La Paz

P. Justino Limachi, nuevo párroco de Villa Adela

Justino Limachi Condori es el sacerdote aimara que continuará con el legado del extinto Sebastián Obermaier. Hombre de palabras sencillas y pausadas, de mirada tranquila y de origen aymara, así es el cura que tiene ante sí el desafío de dirigir la iglesia instalada en Villa Adela.

Nació un 13 de abril en una localidad del departamento de La Paz llamada Tambillo. De niño migró junto a su familia a la urbe paceña en busca de mejores oportunidades. La zona que cobijó a él y su la familia fue la popular Munaypata.

Estudió en colegios donde se impartía la doctrina católica y pese a que estaba convencido en ser médico no dudó en aceptar el “llamado de Dios” y fue un retiro espiritual que fue determinante para aclararle el camino que debía seguir.

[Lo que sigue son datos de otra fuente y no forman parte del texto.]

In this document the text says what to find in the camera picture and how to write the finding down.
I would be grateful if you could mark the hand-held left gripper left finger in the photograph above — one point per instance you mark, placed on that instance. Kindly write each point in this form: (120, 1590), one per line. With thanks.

“Después del retiro me quedé en Santa Cruz donde he estudiado Teología y Filosofía en la Comunidad de la Orden de los Predicadores Dominicos. Nadie pensaba que yo iba a ser sacerdote, pero aquí estoy, Dios me tocó, me formó y me llamó y yo solo respondí: Aquí estoy Señor”, relató Limachi.

Su gusto por la caminata hizo que llegue a los lugares más recónditos de Santa Cruz, donde hizo su misión llevando la palabra de Dios.

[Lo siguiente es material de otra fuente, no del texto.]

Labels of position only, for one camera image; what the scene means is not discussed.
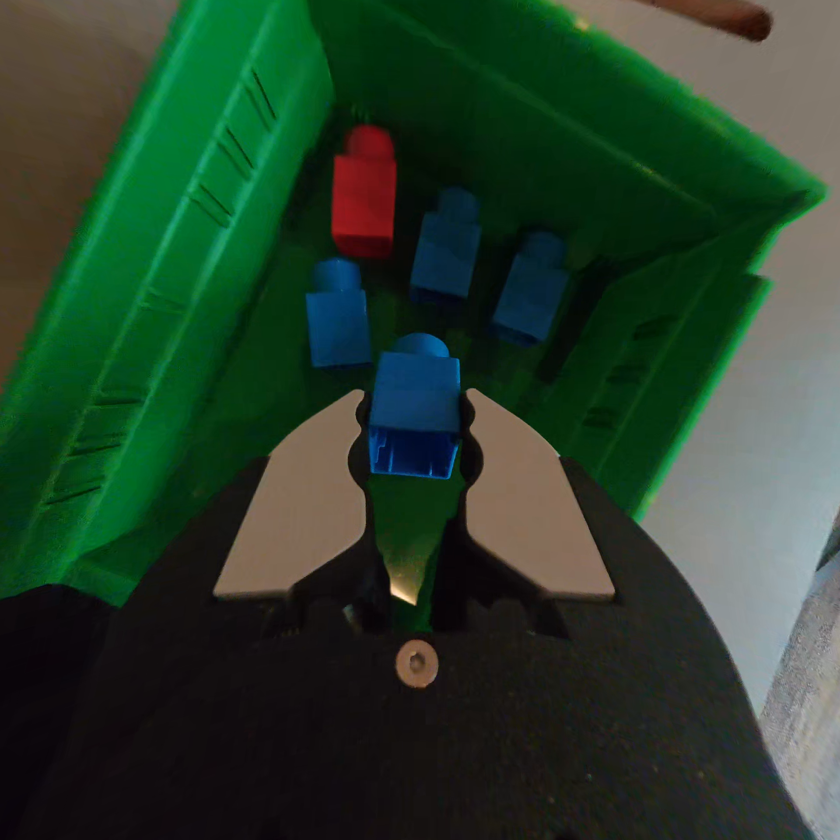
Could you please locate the red mega block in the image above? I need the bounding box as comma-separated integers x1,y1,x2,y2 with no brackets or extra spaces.
331,125,399,260

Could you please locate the green plastic bin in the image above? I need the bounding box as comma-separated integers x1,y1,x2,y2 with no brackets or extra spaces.
0,0,828,608

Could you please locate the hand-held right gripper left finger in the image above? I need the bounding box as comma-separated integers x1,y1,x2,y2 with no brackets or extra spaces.
212,388,370,601

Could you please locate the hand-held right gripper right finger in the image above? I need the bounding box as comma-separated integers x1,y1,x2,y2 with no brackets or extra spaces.
461,387,618,603

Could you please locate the blue mega block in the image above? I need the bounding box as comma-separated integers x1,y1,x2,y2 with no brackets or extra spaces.
367,332,462,479
491,231,571,347
410,187,483,309
305,258,374,368

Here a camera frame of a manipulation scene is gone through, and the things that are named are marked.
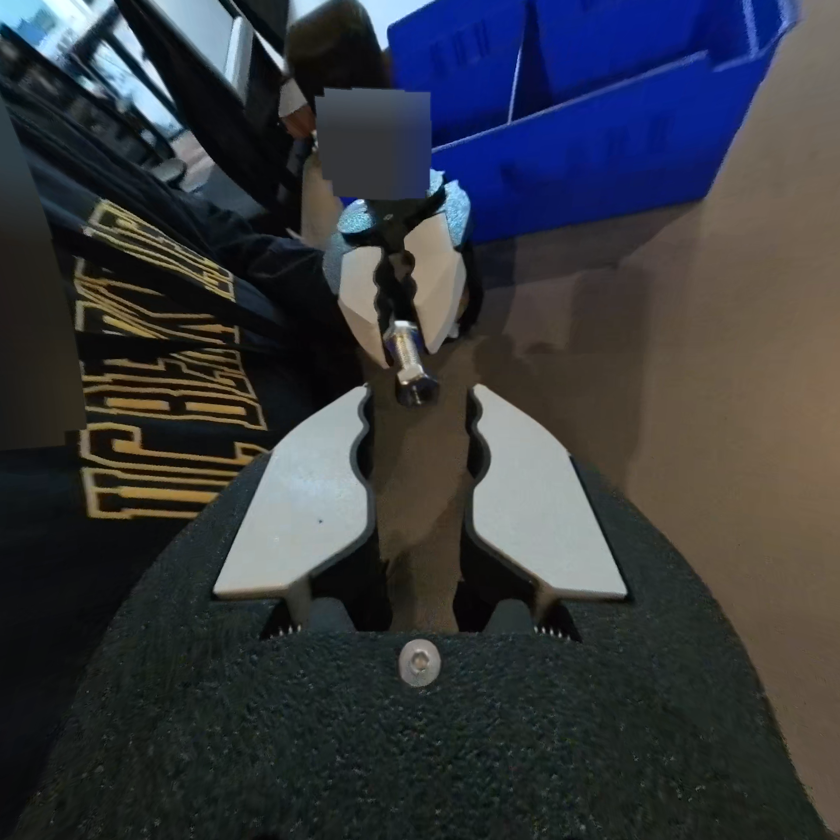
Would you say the dark sweatshirt with yellow print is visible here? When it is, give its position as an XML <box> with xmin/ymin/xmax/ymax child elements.
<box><xmin>0</xmin><ymin>39</ymin><xmax>368</xmax><ymax>821</ymax></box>

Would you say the person's left forearm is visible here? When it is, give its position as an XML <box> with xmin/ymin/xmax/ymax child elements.
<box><xmin>184</xmin><ymin>190</ymin><xmax>342</xmax><ymax>329</ymax></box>

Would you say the silver steel bolt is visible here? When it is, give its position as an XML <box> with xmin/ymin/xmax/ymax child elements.
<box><xmin>381</xmin><ymin>318</ymin><xmax>426</xmax><ymax>383</ymax></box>

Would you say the blue plastic divided bin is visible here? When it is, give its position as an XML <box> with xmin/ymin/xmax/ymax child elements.
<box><xmin>386</xmin><ymin>0</ymin><xmax>806</xmax><ymax>245</ymax></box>

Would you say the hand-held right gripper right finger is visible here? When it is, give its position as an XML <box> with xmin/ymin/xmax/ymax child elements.
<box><xmin>466</xmin><ymin>384</ymin><xmax>629</xmax><ymax>602</ymax></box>

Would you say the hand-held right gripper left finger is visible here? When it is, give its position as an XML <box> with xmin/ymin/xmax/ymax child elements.
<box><xmin>213</xmin><ymin>384</ymin><xmax>376</xmax><ymax>602</ymax></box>

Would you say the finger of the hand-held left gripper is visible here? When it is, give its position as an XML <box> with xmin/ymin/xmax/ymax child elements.
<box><xmin>336</xmin><ymin>246</ymin><xmax>392</xmax><ymax>366</ymax></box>
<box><xmin>402</xmin><ymin>213</ymin><xmax>465</xmax><ymax>355</ymax></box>

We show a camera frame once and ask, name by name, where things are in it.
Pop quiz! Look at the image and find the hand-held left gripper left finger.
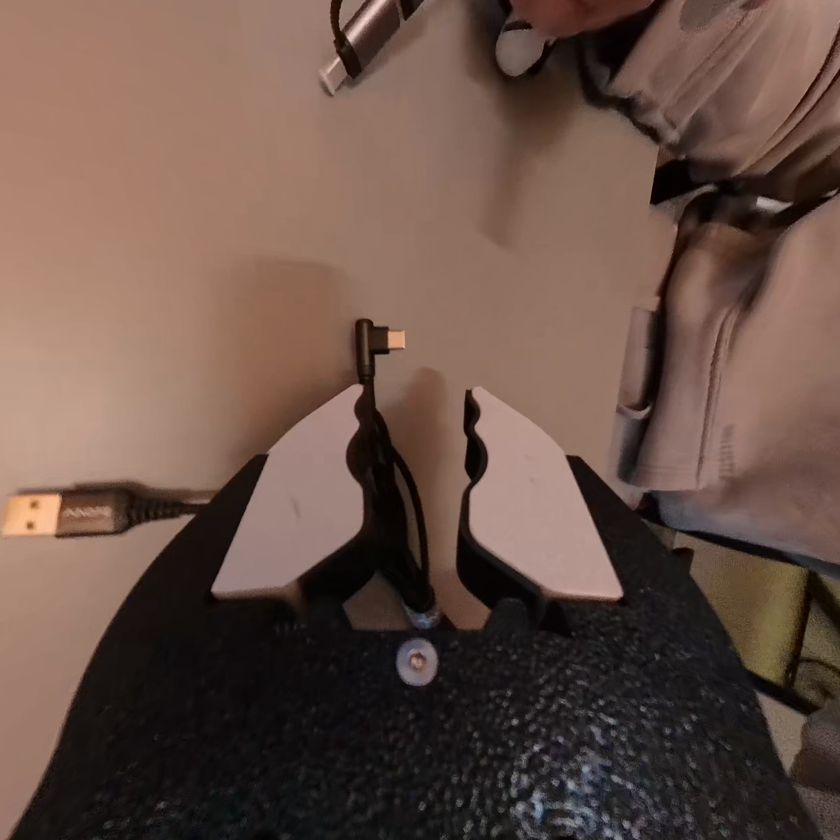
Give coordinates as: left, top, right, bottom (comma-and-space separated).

Desde hace 20 años El Alto se convirtió en su casa, pues tras haberse formado en Santa Cruz regresó primero a Coripata y luego a la urbe alteña para emprender un trabajo que no cesó hasta hoy.

Hace un mes fue designado por la Diócesis de El Alto como el nuevo sacerdote de la parroquia Cuerpo de Cristo de Villa Adela, noticia que fue recibida con alegría, pues asegura sentirse feliz por continuar con el legado que dejó “mi hermano Sebastián Obermaier”.

Otra faceta del padre Justino es su inclinación hacia la comunicación horizontal, algo que aprendió desde la radio San Gabriel e Integración que le abrieron las puertas para darle un espacio con programas cuyo contenido era la formación cristiana y la educación de la familia. “Me gusta mucho ser periodista, me gusta la radio por eso trabajé en radio San Gabriel, pero considero que profesionalmente uno tiene que dar más tiempo al periodismo, pero yo doy al sacerdocio. Pero los espacios que he tenido en la radio los he aprovechado para formar familias”, dijo.

Un paisaje que marcó su vida fue la denominada “Guerra por el Gas”, en 2003, que dejó más de 80 muertos y 400 heridos. En ese entonces, el apoyo del padre Justino fue trascendental, pues estuvo ayudando a socorrer a los heridos, celebrando la misa para despedir a los fallecidos y consolar a quienes sufrían por esa situación.

“Para mí fue un mensaje profético, yo miraba cómo la gente por amor a la patria, por amor a lo que es la vida. Ver tanta gente herida, gritos, llanto, estando en una procesión o un entierro, yo pensaba en Jesús que da todo para que la humanidad tenga vida y vida en abundancia”, expresó.

El párroco anunció que elaborará un plan pastoral que estará direccionado al trabajo con niños, jóvenes y familias y de esa manera unir a la comunidad a través de la fe católica.